What was your first experience at a SFF con like?

I was ten years old, and my dad, after I'd begged for some weeks, finally agreed to let me go to a Star Trek mini-con.  He dropped me off around lunchtime, and picked me up a few hours later.  I watched some blooper reels, wandered around the dealer's room, and eventually ended up sitting on the floor next to a dealer's table, reading the zines stacked beneath his table.  Which, it turned out, were fairly explicit Kirk/Spock slash stories.  It was a memorable introduction to fandom.

What makes a convention special to you? What makes you want to go back?

I'm always happy to see friends again -- for conventions I've been going to for years, that's the biggest draw.  But for a new convention, the main thing I look for is interesting, thought-provoking programming.  After twenty years in fandom, and hundreds of conventions, you'd think I'd have been to every possible panel -- but there are always new topics, new books and shows to discuss, and new people to discuss them with.  It's invigorating!

When you go, do you prefer being an audience member, a panelist, a moderator, or something else?

I am afraid I have been accused (gently) of 'panelling from the audience.'  If I'm not on the panel, I'm the person in the front row, with her hand up in the air, saying "Pick me! Pick me!"  In my natural state, I'm the Hermione Granger of panels.  These days, I've been a teacher long enough that I do, at least consciously, understand it's important to make space for the quieter people to speak too.  So sometimes I sit on my unruly hands.

Any tips for first time con attendees and/or shy fans?

Volunteer!  Sitting at the registration table is a great way to start meeting people -- your fellow volunteers, certainly, but also everyone you're registering.  Volunteering in green room is a great way to meet pros.  Attend panels that interest you, and don't be afraid to raise your hand and join the conversation.  Sign up for programming!  Hang out in the lobby and bar area if it seems like there's an open area where people are congregating, and join those conversations.  Usually it's easy to tell the difference between a private conversation and an open discussion.

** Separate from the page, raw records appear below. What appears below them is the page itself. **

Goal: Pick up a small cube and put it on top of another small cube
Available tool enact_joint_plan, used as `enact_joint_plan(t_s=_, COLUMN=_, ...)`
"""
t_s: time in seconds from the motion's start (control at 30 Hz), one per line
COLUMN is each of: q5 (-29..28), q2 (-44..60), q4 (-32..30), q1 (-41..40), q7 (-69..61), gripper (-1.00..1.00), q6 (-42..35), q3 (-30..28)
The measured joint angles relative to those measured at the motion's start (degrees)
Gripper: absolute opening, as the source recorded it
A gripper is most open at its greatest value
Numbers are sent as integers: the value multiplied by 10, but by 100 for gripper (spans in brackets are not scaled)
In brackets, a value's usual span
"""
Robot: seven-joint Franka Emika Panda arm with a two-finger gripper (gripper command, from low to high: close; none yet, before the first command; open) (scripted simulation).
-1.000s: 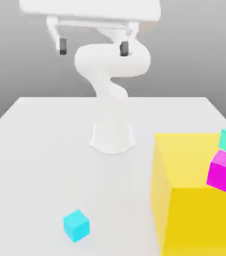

What projects are you excited to share with FOGcon fans and participants?

I'm director of the Speculative Literature Foundation, and I'd like to encourage writers to apply for our various grants, which give from $500 - $750 each to support your work.  We currently offer a travel grant, older writers' grant, working-class writers' grant, and are adding a general diversity grant.  We're also working on developing a small press co-op: www.speclit.org.

I also founded Strange Horizons, and while I haven't been involved with it for many years, I still think it's one of the best magazines in the genre.  It's free to read, pays pro rates for fiction, and is updated weekly with terrific new fiction, poetry, articles, essays, and art.

For my own writing, after twenty years writing erotica and mainstream lit, I've finally published my first science fiction book, a slim novella titled The Stars Change.  It set on a South Asian-settled university planet, on the eve of the first interstellar war; when bombs threaten the alien ghetto, a small group of humans and aliens must decide where they stand. It's based in part on the ethnic conflict in Sri Lanka, the country I was born in -- in the '83 riots, bands of thugs slaughtered many Tamils (member of the minority ethnic group, the group I belong to) in the capitol city of Colombo.  Many of the majority ethnic group, the Sinhalese, gave refuge to their Tamil neighbors, at risk of their own lives.  Somehow I find it easier to write about such terrible events at a step or two removed, through the lens of science fiction.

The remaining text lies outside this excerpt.